▸ **Work order**: Retype everything in the entries that follow, exactly as shown.
+--
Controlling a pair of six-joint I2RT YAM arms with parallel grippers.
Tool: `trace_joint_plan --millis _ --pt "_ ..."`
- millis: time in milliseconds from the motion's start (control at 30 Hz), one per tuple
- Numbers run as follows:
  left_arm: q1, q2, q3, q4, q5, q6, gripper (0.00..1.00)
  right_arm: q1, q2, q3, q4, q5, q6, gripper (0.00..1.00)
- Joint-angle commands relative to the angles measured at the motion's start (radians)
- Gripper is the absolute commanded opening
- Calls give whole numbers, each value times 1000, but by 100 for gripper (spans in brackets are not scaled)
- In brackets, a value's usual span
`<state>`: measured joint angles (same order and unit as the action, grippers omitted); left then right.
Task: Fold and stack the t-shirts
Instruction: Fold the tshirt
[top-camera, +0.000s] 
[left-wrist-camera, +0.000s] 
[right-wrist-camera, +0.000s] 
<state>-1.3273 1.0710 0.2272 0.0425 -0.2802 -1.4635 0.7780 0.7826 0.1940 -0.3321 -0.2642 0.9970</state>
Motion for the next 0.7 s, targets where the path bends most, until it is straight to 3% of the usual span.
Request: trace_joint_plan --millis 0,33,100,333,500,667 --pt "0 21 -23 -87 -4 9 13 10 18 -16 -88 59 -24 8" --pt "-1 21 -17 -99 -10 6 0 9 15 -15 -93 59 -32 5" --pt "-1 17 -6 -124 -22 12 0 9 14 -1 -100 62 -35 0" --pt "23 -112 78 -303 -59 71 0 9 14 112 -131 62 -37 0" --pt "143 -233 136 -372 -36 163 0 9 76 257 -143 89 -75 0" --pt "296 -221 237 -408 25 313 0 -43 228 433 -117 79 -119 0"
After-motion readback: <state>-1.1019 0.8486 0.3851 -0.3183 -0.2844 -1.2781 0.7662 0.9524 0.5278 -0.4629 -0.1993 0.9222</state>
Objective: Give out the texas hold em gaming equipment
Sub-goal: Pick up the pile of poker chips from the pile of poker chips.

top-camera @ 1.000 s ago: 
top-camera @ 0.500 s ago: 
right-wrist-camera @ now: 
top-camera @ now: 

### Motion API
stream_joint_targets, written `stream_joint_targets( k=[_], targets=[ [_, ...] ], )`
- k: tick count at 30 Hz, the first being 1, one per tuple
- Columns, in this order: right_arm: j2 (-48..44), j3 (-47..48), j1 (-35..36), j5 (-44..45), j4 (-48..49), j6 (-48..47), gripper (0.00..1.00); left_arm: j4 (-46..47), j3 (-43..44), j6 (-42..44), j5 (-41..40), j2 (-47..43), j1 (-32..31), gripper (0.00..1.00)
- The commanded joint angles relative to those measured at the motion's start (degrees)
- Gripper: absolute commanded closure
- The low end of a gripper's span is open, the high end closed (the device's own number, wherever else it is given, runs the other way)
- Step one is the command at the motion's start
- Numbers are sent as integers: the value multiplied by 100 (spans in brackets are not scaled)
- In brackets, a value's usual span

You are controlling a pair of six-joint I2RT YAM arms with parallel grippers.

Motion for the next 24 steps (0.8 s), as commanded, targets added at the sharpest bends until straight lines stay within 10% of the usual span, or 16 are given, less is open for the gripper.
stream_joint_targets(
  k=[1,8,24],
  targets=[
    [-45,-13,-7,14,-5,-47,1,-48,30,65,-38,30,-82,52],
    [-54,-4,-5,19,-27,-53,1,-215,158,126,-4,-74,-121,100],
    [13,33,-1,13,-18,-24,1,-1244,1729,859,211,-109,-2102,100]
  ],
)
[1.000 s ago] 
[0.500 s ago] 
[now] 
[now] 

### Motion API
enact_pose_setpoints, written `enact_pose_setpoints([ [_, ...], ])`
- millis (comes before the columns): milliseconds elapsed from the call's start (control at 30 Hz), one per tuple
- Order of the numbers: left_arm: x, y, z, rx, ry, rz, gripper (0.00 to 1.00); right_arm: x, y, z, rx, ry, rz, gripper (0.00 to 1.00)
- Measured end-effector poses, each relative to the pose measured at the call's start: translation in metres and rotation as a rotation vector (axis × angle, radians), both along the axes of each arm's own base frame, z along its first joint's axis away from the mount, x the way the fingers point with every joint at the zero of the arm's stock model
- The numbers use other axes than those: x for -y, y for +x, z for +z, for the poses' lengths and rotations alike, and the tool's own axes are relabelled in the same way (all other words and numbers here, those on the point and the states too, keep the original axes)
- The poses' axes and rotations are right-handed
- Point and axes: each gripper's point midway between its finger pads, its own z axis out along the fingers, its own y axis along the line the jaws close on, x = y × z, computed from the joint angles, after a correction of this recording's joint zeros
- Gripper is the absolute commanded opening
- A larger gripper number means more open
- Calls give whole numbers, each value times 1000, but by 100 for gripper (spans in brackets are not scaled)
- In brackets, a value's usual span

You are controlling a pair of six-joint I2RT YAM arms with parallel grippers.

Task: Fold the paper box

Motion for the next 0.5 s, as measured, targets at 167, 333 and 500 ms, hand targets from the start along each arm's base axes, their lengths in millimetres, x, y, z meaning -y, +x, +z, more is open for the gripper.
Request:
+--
▸ **Response area**:
Controlling a pair of six-joint I2RT YAM arms with parallel grippers.
Tool: `trace_joint_plan --millis _ --pt "_ ..."`
- millis: time in milliseconds from the motion's start (control at 30 Hz), one per tuple
- Numbers run as follows:
  left_arm: q1, q2, q3, q4, q5, q6, gripper (0.00..1.00)
  right_arm: q1, q2, q3, q4, q5, q6, gripper (0.00..1.00)
- Joint-angle commands relative to the angles measured at the motion's start (radians)
- Gripper is the absolute commanded opening
- Calls give whole numbers, each value times 1000, but by 100 for gripper (spans in brackets are not scaled)
- In brackets, a value's usual span
`<state>`: measured joint angles (same order and unit as the action, grippers omitted); left then right.
Task: Fold and stack the t-shirts
Instruction: Fold the tshirt
[top-camera, +0.000s] 
[left-wrist-camera, +0.000s] 
[right-wrist-camera, +0.000s] 
<state>-1.3273 1.0710 0.2272 0.0425 -0.2802 -1.4635 0.7780 0.7826 0.1940 -0.3321 -0.2642 0.9970</state>
Motion for the next 0.7 s, targets where the path bends most, until it is straight to 3% of the usual span.
Request: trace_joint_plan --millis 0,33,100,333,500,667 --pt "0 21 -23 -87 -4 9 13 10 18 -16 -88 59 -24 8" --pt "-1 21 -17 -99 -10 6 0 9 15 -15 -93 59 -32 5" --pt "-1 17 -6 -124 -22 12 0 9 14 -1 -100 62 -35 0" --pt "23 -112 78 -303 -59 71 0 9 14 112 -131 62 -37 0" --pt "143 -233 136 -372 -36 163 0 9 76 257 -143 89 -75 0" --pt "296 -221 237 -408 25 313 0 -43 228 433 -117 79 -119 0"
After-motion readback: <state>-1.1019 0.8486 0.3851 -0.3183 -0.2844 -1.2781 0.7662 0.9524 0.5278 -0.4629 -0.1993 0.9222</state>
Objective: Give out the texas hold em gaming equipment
Sub-goal: Pick up the pile of poker chips from the pile of poker chips.

top-camera @ 1.000 s ago: 
top-camera @ 0.500 s ago: 
right-wrist-camera @ now: 
top-camera @ now: 

### Motion API
stream_joint_targets, written `stream_joint_targets( k=[_], targets=[ [_, ...] ], )`
- k: tick count at 30 Hz, the first being 1, one per tuple
- Columns, in this order: right_arm: j2 (-48..44), j3 (-47..48), j1 (-35..36), j5 (-44..45), j4 (-48..49), j6 (-48..47), gripper (0.00..1.00); left_arm: j4 (-46..47), j3 (-43..44), j6 (-42..44), j5 (-41..40), j2 (-47..43), j1 (-32..31), gripper (0.00..1.00)
- The commanded joint angles relative to those measured at the motion's start (degrees)
- Gripper: absolute commanded closure
- The low end of a gripper's span is open, the high end closed (the device's own number, wherever else it is given, runs the other way)
- Step one is the command at the motion's start
- Numbers are sent as integers: the value multiplied by 100 (spans in brackets are not scaled)
- In brackets, a value's usual span

You are controlling a pair of six-joint I2RT YAM arms with parallel grippers.

Motion for the next 24 steps (0.8 s), as commanded, targets added at the sharpest bends until straight lines stay within 10% of the usual span, or 16 are given, less is open for the gripper.
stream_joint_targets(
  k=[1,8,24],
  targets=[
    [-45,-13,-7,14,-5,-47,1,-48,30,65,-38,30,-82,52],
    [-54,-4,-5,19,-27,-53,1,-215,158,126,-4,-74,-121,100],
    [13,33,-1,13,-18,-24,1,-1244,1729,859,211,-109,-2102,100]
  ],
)
[1.000 s ago] 
[0.500 s ago] 
[now] 
[now] 

### Motion API
enact_pose_setpoints, written `enact_pose_setpoints([ [_, ...], ])`
- millis (comes before the columns): milliseconds elapsed from the call's start (control at 30 Hz), one per tuple
- Order of the numbers: left_arm: x, y, z, rx, ry, rz, gripper (0.00 to 1.00); right_arm: x, y, z, rx, ry, rz, gripper (0.00 to 1.00)
- Measured end-effector poses, each relative to the pose measured at the call's start: translation in metres and rotation as a rotation vector (axis × angle, radians), both along the axes of each arm's own base frame, z along its first joint's axis away from the mount, x the way the fingers point with every joint at the zero of the arm's stock model
- The numbers use other axes than those: x for -y, y for +x, z for +z, for the poses' lengths and rotations alike, and the tool's own axes are relabelled in the same way (all other words and numbers here, those on the point and the states too, keep the original axes)
- The poses' axes and rotations are right-handed
- Point and axes: each gripper's point midway between its finger pads, its own z axis out along the fingers, its own y axis along the line the jaws close on, x = y × z, computed from the joint angles, after a correction of this recording's joint zeros
- Gripper is the absolute commanded opening
- A larger gripper number means more open
- Calls give whole numbers, each value times 1000, but by 100 for gripper (spans in brackets are not scaled)
- In brackets, a value's usual span

You are controlling a pair of six-joint I2RT YAM arms with parallel grippers.

Task: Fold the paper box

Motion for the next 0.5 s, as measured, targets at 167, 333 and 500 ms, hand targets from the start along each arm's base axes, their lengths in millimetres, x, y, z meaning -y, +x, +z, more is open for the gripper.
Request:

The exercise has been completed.